■ **About this task**:
Report every line in the listing below where the string "post" shows up.

■ **Extracted information**:
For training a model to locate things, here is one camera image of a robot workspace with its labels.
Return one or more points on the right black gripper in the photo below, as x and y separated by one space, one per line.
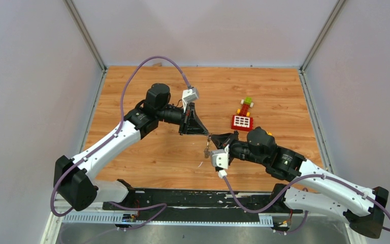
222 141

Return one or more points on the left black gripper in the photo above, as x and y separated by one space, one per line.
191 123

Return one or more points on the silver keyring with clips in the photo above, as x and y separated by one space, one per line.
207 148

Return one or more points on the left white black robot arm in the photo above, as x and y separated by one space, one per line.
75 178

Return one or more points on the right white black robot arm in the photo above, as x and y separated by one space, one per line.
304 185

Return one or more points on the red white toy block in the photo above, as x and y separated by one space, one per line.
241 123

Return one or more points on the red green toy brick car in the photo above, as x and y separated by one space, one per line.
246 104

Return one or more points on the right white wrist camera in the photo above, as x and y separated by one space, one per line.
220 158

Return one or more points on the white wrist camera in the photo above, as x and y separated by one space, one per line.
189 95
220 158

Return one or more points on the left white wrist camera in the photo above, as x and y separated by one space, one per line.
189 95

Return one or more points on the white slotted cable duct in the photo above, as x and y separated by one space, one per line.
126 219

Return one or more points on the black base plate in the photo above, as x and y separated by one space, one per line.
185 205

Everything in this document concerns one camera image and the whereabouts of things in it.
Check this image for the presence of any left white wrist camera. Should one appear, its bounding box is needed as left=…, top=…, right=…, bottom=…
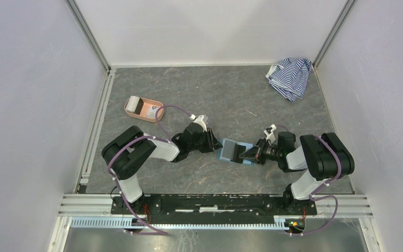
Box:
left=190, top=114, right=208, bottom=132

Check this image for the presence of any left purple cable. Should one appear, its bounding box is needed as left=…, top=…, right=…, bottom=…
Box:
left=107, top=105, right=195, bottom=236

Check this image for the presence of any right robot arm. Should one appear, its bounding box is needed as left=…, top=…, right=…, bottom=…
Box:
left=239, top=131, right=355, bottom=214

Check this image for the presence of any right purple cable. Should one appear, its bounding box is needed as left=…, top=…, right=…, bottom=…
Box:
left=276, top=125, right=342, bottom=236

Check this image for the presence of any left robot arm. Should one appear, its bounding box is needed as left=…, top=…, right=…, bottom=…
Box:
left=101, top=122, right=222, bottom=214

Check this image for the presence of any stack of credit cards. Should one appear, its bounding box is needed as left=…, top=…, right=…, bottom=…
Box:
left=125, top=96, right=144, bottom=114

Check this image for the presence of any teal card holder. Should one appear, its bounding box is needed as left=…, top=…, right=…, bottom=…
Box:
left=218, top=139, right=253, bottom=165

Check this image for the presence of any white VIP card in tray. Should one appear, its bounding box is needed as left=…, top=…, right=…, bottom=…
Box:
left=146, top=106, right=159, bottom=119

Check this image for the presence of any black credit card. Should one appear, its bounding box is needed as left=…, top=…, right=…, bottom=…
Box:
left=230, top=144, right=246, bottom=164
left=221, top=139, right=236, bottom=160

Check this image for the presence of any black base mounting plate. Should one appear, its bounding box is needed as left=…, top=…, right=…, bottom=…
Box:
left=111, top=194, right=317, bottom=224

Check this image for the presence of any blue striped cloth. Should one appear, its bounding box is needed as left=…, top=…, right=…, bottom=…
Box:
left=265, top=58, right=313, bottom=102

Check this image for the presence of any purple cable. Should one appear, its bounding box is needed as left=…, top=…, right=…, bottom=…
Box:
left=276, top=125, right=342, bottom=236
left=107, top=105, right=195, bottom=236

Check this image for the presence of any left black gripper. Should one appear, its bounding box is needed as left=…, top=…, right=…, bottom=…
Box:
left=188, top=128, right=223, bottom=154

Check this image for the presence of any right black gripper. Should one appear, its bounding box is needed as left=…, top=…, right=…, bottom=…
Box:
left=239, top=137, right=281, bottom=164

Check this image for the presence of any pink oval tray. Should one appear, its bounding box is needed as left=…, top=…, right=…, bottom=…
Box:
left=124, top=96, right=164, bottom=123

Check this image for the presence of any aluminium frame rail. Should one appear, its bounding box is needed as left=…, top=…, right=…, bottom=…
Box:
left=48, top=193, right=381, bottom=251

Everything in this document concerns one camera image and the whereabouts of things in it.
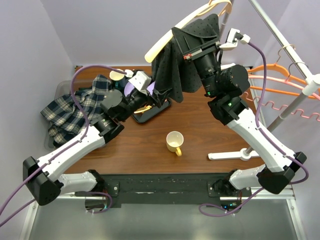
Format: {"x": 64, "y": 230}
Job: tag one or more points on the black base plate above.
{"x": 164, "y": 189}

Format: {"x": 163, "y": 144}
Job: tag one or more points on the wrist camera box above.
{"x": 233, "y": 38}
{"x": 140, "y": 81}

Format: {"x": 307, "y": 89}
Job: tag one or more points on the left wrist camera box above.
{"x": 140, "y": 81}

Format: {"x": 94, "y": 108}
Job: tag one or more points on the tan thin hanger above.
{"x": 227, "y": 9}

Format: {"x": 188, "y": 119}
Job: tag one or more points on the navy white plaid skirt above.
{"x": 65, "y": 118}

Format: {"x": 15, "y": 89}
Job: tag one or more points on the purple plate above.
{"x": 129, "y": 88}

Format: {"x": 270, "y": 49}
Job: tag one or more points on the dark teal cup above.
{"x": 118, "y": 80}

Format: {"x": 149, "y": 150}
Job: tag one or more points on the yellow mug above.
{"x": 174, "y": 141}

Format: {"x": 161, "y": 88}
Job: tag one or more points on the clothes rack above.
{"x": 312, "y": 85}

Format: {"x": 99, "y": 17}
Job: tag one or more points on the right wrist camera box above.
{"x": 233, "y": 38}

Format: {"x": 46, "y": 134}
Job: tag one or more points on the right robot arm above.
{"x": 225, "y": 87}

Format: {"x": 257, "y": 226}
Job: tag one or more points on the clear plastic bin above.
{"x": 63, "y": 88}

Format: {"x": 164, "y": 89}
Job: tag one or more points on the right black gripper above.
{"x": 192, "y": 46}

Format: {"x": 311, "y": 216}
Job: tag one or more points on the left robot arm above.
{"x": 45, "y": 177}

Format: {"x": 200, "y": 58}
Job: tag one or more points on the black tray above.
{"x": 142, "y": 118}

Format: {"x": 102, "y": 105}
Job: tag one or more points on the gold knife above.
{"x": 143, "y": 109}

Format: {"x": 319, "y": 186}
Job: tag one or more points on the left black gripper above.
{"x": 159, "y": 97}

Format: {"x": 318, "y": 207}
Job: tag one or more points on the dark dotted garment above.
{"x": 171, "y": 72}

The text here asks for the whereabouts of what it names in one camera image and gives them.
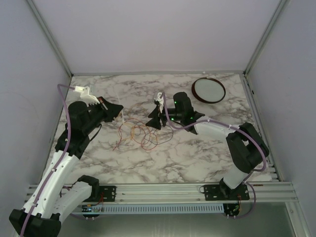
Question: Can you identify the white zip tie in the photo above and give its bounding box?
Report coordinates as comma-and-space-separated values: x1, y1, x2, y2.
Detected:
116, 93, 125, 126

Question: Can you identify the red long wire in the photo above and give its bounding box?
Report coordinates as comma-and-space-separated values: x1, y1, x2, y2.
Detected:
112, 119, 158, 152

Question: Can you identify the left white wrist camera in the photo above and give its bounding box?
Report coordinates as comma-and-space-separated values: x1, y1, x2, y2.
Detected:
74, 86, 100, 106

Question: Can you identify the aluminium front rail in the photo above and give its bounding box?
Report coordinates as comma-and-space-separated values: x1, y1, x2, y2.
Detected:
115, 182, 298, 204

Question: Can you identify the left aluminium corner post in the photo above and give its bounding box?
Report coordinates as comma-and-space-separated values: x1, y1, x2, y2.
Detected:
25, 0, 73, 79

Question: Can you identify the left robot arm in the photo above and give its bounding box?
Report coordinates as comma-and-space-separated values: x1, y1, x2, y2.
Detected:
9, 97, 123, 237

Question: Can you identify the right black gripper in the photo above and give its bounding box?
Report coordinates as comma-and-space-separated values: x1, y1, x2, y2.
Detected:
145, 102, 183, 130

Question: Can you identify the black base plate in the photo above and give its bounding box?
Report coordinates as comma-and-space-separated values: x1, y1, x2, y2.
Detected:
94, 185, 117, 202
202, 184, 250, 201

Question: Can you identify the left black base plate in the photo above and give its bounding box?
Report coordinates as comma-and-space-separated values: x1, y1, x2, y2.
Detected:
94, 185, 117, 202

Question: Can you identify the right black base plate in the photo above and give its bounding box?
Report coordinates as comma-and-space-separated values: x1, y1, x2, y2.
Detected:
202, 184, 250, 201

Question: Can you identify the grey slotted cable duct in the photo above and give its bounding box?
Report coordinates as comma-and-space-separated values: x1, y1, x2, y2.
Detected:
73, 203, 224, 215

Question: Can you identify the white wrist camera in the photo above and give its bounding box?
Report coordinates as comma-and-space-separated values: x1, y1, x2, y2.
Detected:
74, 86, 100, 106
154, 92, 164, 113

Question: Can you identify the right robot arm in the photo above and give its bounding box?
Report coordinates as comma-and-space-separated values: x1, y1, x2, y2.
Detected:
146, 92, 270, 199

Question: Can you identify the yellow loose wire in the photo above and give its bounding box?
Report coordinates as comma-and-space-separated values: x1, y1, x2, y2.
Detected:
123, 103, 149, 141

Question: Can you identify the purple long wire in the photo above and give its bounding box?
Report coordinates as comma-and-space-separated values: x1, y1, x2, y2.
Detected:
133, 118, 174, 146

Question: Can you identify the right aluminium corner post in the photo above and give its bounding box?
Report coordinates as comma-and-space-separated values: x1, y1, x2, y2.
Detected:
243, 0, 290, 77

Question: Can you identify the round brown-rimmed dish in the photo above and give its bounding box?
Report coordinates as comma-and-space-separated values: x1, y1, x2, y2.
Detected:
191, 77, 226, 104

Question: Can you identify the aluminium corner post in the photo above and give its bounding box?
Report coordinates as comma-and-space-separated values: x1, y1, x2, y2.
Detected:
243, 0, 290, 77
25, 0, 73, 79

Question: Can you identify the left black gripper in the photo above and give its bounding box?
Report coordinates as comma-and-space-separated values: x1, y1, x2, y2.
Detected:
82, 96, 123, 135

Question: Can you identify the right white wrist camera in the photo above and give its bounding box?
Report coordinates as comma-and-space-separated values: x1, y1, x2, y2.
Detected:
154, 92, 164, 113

* * *

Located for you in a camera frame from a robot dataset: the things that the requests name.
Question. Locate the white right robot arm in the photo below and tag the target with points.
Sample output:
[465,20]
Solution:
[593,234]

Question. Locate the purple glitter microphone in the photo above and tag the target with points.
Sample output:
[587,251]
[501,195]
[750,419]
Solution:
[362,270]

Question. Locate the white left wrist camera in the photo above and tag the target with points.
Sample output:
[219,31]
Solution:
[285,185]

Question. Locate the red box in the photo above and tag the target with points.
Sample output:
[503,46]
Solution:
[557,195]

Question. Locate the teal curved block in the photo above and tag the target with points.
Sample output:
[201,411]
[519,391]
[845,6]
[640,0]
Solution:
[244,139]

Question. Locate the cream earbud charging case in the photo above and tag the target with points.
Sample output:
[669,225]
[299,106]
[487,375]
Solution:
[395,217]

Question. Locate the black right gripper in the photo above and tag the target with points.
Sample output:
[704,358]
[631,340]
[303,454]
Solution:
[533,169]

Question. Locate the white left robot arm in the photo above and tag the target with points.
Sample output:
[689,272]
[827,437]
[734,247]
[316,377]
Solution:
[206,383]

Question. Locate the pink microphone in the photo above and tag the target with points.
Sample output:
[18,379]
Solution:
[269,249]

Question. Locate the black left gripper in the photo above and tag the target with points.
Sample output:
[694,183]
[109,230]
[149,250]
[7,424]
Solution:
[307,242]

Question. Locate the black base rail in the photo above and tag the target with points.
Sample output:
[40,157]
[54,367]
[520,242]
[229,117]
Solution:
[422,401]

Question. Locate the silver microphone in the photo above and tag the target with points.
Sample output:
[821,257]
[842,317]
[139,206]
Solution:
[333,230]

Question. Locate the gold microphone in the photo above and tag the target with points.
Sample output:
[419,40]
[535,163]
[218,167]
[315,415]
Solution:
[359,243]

■ **Written answer**:
Question: Can you identify the left aluminium corner post in the photo above and give its bounding box?
Question: Can you identify the right aluminium corner post in the photo above and give its bounding box?
Question: Can you identify the aluminium corner post in the photo above and give its bounding box?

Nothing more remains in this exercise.